McKinney’s theory of defense was that the injury 
was accidental. During deliberations, the jury sent the court 
a note asking it to define the term “assaultive.” The court 
declined to provide the jury with a definition and informed 
the jury that it had already received all instructions. The 
jury acquitted McKinney of knowingly causing physical 
injury to her daughter, as alleged in one criminal mistreat­
ment count and in the third-degree assault count, but it 
found her guilty of recklessly causing physical injury to her 
daughter, the lesser included fourth-degree assault charge.
	
On appeal, McKinney argued that the jury instruc­
tions for assault were incorrect statements of law. McKinney 
asserted that Barnes incorrectly determined the number 
and nature of the elements of an assault offense. Ultimately, 
she again contended that the jury instructions incorrectly 
allowed the jury to convict her without determining whether 
she knew that her conduct would cause injury.
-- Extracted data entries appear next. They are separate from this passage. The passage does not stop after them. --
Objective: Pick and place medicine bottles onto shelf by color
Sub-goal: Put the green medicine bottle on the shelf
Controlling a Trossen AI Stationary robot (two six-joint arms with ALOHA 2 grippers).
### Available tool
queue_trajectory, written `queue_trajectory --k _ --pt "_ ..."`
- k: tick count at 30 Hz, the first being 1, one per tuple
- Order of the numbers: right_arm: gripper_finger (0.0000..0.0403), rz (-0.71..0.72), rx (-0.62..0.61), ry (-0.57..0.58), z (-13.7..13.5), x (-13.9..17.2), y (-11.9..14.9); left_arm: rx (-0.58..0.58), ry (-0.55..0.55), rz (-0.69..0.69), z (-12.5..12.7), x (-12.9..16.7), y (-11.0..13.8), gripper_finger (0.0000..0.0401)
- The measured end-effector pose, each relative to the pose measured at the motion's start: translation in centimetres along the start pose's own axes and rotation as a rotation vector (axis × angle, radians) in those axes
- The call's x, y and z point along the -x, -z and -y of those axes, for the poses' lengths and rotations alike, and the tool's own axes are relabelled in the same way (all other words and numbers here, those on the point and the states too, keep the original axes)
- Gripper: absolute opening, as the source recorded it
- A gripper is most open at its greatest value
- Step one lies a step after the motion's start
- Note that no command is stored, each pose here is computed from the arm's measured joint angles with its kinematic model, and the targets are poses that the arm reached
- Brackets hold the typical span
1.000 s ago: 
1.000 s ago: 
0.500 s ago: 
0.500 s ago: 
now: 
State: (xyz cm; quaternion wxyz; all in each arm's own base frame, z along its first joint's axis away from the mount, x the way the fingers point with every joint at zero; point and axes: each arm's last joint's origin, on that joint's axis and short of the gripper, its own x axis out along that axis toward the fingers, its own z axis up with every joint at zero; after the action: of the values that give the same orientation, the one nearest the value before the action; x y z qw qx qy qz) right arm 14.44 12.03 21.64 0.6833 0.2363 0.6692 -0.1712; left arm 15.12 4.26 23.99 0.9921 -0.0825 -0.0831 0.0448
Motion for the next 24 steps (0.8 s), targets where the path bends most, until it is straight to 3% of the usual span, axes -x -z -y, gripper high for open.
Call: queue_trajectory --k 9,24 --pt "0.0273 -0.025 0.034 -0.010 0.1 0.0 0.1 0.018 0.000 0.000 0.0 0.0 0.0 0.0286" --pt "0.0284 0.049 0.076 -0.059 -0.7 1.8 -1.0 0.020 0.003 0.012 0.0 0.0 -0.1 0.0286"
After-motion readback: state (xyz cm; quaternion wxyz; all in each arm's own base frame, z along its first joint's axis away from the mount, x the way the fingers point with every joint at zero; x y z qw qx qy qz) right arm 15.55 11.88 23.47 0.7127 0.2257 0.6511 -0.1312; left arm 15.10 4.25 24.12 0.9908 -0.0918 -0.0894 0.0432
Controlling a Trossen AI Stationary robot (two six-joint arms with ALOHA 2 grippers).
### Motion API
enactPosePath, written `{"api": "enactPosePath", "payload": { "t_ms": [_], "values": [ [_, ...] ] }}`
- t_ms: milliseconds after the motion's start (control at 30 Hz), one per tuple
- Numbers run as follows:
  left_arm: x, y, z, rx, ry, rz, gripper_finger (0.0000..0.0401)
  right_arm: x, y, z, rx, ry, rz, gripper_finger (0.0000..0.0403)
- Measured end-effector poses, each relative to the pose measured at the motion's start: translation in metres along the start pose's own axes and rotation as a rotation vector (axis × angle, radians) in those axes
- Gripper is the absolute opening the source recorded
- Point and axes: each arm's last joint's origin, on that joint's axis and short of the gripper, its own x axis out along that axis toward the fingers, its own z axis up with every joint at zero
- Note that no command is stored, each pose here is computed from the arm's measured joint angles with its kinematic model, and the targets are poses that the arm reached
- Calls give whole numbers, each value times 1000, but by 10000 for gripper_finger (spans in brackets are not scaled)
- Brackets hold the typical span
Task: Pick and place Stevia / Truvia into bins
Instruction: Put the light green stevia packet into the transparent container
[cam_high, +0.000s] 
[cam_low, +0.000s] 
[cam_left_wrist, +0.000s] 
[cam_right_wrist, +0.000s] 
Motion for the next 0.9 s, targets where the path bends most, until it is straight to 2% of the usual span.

McKinney 
suggested that, if the culpable mental state for the result 
element was not “knowingly,” then the minimum culpable 
mental state of criminal negligence applied. The Court of 
Appeals affirmed in a per curiam decision, citing Barnes. 
State v. McKinney, 302 Or App 309, 457 P3d 377 (2020).
332	
State v. McKinney/Shiffer
	
Both defendants filed petitions for review. We allowed 
review and consolidated each case with Owen for oral 
argument.
II.  ANALYSIS
A.  Plain-error Review
	
Our analysis initially focuses on whether Shiffer 
and McKinney are in a position to request relief based on 
our decision in Owen. Both defendants assert before this 
court that the injury element of assault must have a culpa­
ble mental state and that, if the knowing culpable mental 
state does not apply, then, at least, the criminal negligence 
mental state must attach to the resultant injury element of 
assault. But both defendants failed to make that argument 
at trial.
	
We begin with general principles of preservation 
and plain-error review. It is well-settled in this court’s juris­
prudence that “[t]he general requirement [is] that an issue, 
to be raised and considered on appeal, ordinarily must first 
be presented to the trial court.” Peeples v. Lampert, 345 Or 
209, 219, 191 P3d 637 (2008); Ailes v. Portland Meadows, 
Inc., 312 Or 376, 380, 823 P2d 956 (1991) (“Generally, before 
an appellate court may address whether a trial court com­
mitted an error in any of the particulars of the trial of a 
case, the adversely affected party must have preserved the 
alleged error in the trial court and raised the issue on appeal 
by an assignment of error in its opening brief.”).
	
Further, this court has distinguished between 
“raising an issue at trial, identifying a source for a claimed 
position, and making a particular argument.” State v. Hitz, 
307 Or 183, 188, 766 P2d 373 (1988) (emphasis in original). 
Raising an issue at trial “ordinarily is essential,” whereas 
identifying a source is less so, and making a particular 
argument is the least significant. Id. (“The first ordinarily 
is essential, the second less so, the third least.”) The court in 
Hitz recognized that “[e]fficient procedures are instruments 
for, not obstacles to, deciding the merits, particularly when 
the alternative is a criminal conviction that lacks a basis in 
law or in fact.” Id. at 188-89. In recognizing that this prin­
ciple provides “some degree of liberality to the preservation 
Cite as 369 Or 325 (2022)	
333
requirement,” this court has noted that “an appellate court 
must view the facts in light of the purposes of fairness and 
efficiency that underlie the [preservation] requirement.” 
State v. Stevens, 328 Or 116, 122, 970 P2d 215 (1998).
	
An appellate court may consider an unpreserved 
error if the error is plain. Ailes, 312 Or at 381. To constitute 
plain error, an error must (1) be one of law; (2) be obvious and 
not reasonably in dispute; and (3) appear on the face of the 
record. State v. Gornick, 340 Or 160, 166, 130 P3d 780 (2006) 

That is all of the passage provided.